As used in the disclosure, “a” or “an” means one or more than one, unless otherwise specified. As used in the claims, when used in conjunction with the word “comprising” the words “a” or “an” means one or more than one, unless otherwise specified. As used in the disclosure or claims, “another” means at least a second or more, unless otherwise specified. As used in the disclosure, the phrases “such as”, “for example”, and “e.g.” mean “for example, but not limited to” in that the list following the term (“such as”, “for example”, or “e.g.”) provides some examples but the list is not necessarily a fully inclusive list. The word “comprising” means that the items following the word “comprising” may include additional unrecited elements or steps; that is, “comprising” does not exclude additional unrecited steps or elements.

Unless otherwise indicated, all numbers expressing quantities of ingredients, properties such as reaction conditions, and so forth used in the specification and claims are to be understood as being modified in all instances by the term “about”. Accordingly, unless indicated to the contrary, the numerical parameters set forth in this specification and claims are approximations that can vary depending upon the desired properties sought to be obtained by the presently-disclosed subject matter.

As used herein, the term “about” when referring to a value or to an amount of mass, weight, time, volume, concentration or percentage is meant to encompass variations of in some embodiments ±20%, in some embodiments ±10%, in some embodiments ±5%, in some embodiments ±1%, in some embodiments ±0.5%, and in some embodiments ±0.1% from the specified amount, as such variations are appropriate to perform the disclosed method.

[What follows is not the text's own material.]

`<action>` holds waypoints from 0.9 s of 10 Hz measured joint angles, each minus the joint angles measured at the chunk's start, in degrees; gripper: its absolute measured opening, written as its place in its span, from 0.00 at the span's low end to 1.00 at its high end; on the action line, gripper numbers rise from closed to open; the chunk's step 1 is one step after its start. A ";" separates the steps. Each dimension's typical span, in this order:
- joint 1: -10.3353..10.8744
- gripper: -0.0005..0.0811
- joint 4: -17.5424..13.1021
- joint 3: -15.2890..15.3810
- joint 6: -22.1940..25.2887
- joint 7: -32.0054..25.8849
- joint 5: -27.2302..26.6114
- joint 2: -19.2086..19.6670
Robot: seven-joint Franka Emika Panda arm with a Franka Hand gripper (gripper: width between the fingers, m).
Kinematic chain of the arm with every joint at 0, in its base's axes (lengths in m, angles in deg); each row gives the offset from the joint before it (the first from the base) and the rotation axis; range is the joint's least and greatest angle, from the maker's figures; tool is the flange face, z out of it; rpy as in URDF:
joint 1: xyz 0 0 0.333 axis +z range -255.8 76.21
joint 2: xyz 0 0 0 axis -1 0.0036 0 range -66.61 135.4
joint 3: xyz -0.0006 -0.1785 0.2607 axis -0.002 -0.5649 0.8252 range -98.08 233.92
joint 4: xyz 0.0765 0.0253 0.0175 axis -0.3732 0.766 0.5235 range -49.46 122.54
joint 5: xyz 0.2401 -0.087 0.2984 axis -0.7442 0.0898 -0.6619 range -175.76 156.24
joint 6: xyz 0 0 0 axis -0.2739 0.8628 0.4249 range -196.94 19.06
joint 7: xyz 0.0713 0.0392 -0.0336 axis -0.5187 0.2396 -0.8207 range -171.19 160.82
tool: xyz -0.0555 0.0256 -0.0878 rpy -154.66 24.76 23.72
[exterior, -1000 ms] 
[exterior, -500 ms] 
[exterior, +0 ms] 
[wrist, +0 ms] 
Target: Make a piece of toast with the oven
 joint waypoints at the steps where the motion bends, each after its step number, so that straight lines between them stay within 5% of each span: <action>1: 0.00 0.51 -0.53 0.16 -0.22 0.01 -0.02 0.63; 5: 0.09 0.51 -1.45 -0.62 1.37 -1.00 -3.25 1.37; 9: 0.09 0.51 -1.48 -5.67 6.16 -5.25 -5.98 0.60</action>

Detailed descriptions of one or more embodiments are provided herein. It is to be understood, however, that the present invention may be embodied in various forms. Therefore, specific details disclosed herein (even if designated as preferred or advantageous) are not to be interpreted as limiting, but rather are to be used as an illustrative basis for the claims and as a representative basis for teaching one skilled in the art to employ the present invention in any appropriate manner Indeed, various modifications of the invention in addition to those described herein will become apparent to those skilled in the art from the foregoing description and the accompanying figures. Such modifications are intended to fall within the scope of the appended claims.